When I started to recover, I was very careful not to shout or raise my voice so as not to strain it. I became volume conscious. It was about that time when my eldest daughter asked me to tutor her math. Usually, my husband teaches her while I handle all other subjects. She said she was very scared he would get mad. When I asked her exactly what she meant by that, she said her dad’s voice becomes louder the more he explains something. I attribute that to him getting excited about math (he is a math geek). Apparently, it was intimidating her in some way.

I understand how she feels, because my father, who is known for his very short temper, used to raise his voice all the time when I was young. Even if it happened everyday, it would upset me each time. He would bark about little things. Even if I was not being accused of anything in particular, just hearing that someone is in a foul mood already put me on edge. It was impossible to have a lighthearted, casual exchange after those outbursts.

This propensity to shout to stress a point, or to convey our anger or frustration to our children is a tactic we should use sparingly, it at all. I understand shock value — I have a child who needs the “bulaga” factor once in a while. However, if we raise our voices too often, and for insignificant things, we are actually just transmitting several negative lessons to our kids. 

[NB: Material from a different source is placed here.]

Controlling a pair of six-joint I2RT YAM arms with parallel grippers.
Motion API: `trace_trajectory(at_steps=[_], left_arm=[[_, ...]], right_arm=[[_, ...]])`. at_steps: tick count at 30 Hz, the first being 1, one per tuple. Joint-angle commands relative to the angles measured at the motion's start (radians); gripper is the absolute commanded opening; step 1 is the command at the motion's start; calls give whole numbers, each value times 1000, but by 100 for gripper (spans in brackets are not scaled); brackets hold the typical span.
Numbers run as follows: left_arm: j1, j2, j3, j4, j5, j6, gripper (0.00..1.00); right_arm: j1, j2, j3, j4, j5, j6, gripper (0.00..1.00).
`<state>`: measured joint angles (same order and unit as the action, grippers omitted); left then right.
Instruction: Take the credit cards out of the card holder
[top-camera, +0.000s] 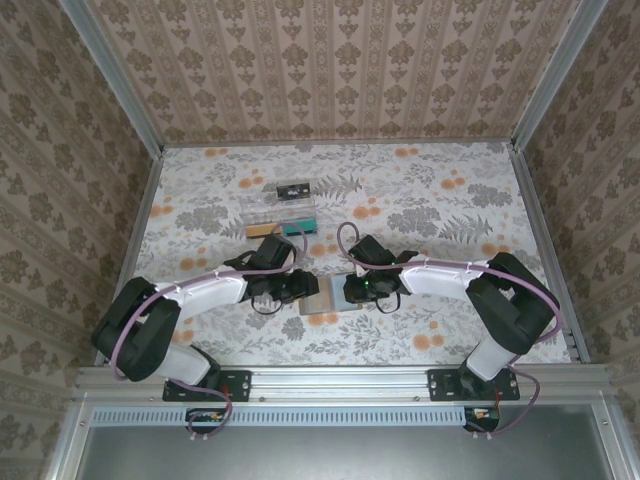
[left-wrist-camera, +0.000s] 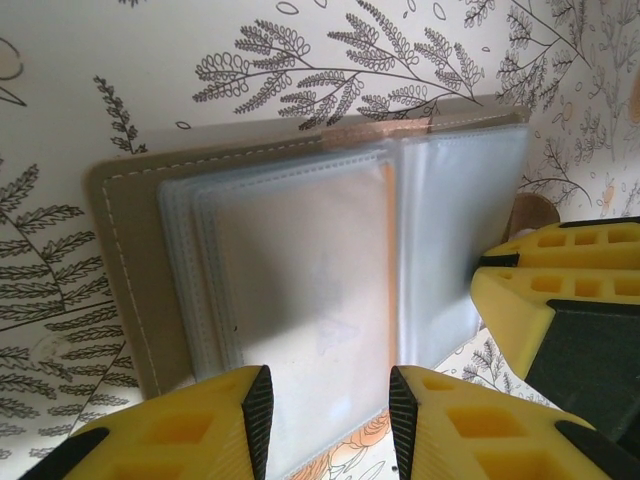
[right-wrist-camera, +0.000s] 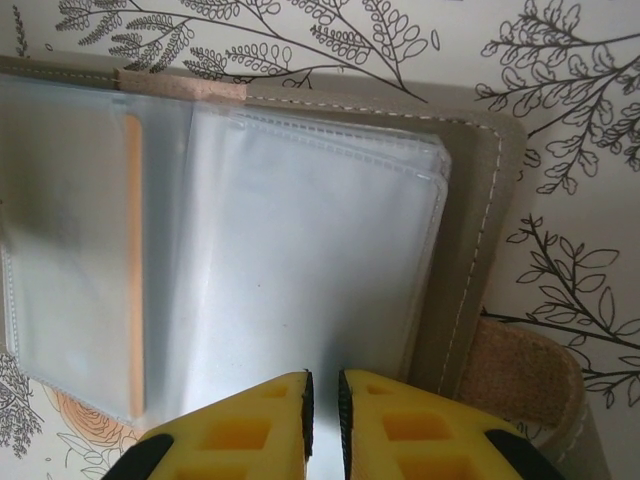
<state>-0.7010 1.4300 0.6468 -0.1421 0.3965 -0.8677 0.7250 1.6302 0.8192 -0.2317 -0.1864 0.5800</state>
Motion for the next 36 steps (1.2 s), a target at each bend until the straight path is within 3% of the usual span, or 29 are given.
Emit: trace_trajectory(at_steps=[1, 13, 26, 36], left_arm=[[-12, 22, 15, -34, -14, 19, 39], [-20, 56, 21, -68, -38, 24, 38], [-22, 53, 11, 83, 50, -13, 42], [-21, 47, 20, 75, 52, -10, 43]], right_arm=[[7, 12, -6, -5, 24, 10, 19], [14, 16, -11, 0, 24, 14, 19], [20, 22, -12, 5, 22, 17, 19], [20, 5, -2, -17, 41, 17, 19]])
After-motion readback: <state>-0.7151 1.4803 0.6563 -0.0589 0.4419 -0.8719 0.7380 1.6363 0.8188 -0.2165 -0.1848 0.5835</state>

The first problem with shouting is we project ourselves as people who are volatile and unable to contain our emotions. If we want our children to exercise self discipline and thoughtful restraint, we should model those behaviors first when we feel the need to vent our anger or rage. Count 1-10 and take a 10 minute break if necessary in order to cool down. Your face can register all the ire you want, but don’t open your mouth until you have composed of your thoughts.

The second problem with shouting is it degrades the person you are talking to. If it is done in front of other people, it is even worse. Losing face or being made “pahiya” in that way saps pride, which doesn’t heal quickly. The “Shut-up!” or “Just get out of my sight!” retorts are so powerful and so hard to take back. 

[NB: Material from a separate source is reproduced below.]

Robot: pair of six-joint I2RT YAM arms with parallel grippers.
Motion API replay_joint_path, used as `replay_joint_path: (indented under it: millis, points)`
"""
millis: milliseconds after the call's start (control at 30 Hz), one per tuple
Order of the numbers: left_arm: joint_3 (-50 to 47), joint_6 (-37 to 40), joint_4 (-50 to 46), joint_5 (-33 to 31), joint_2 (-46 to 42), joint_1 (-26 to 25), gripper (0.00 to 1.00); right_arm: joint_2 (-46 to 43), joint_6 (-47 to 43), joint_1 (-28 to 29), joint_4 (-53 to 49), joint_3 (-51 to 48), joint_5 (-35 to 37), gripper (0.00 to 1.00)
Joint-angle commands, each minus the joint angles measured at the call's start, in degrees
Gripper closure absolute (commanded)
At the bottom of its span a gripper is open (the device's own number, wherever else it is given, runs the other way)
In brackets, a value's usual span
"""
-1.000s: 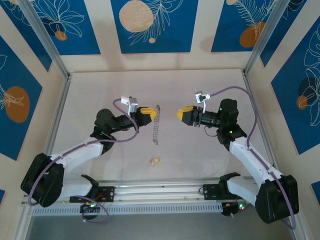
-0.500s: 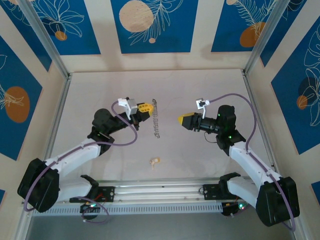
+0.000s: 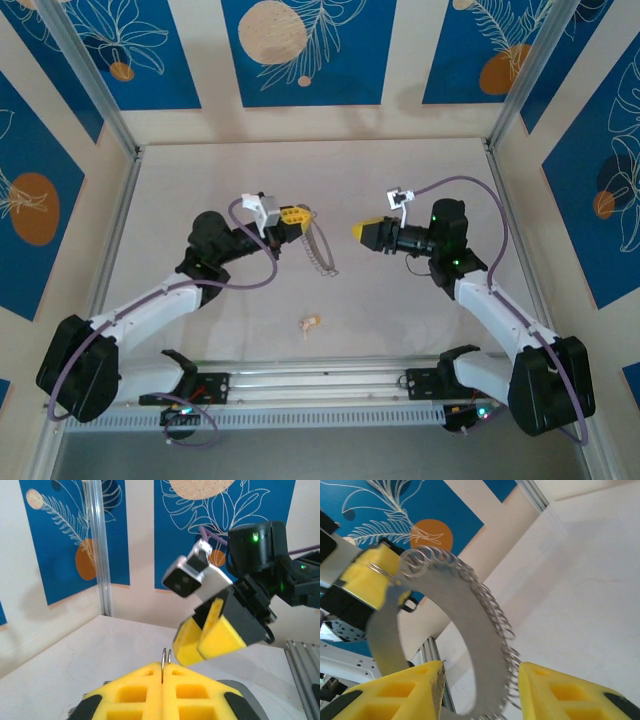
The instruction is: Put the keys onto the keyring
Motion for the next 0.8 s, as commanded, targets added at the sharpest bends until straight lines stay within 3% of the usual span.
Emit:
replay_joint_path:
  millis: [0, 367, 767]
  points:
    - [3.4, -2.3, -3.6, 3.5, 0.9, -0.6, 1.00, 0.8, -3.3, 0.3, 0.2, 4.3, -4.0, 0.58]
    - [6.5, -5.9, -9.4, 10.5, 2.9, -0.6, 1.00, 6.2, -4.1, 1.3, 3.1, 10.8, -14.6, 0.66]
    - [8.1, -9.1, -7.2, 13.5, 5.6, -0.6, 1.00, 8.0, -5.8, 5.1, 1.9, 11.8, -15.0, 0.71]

The third problem is that it ruins the mood of everyone around you, regardless of whether they are involved in your situation. When the atmosphere is charged with negative feelings, it’s very difficult to get an open flow of communication going again. And keeping channels open with our kids is something we should strive to do even when we are extremely exasperated with them. If you are angry with someone else and you vent it out through shouting, your children will be hesitant to approach you for any other matter for fear they will get an earful, too — even if they have done nothing wrong.

Lastly, shouting is just another form of bullying. People shout to make them have a bigger, more intimidating presence and to make the offending party feel smaller. 

With our children, we may think the consequences are negligible, too, but the impact on their psyche is there. Like pride, self-confidence is something that is hard to build and easy to destroy. Tread carefully. *

If we raise our voices too often, we are just transmitting several negative lessons to our kids.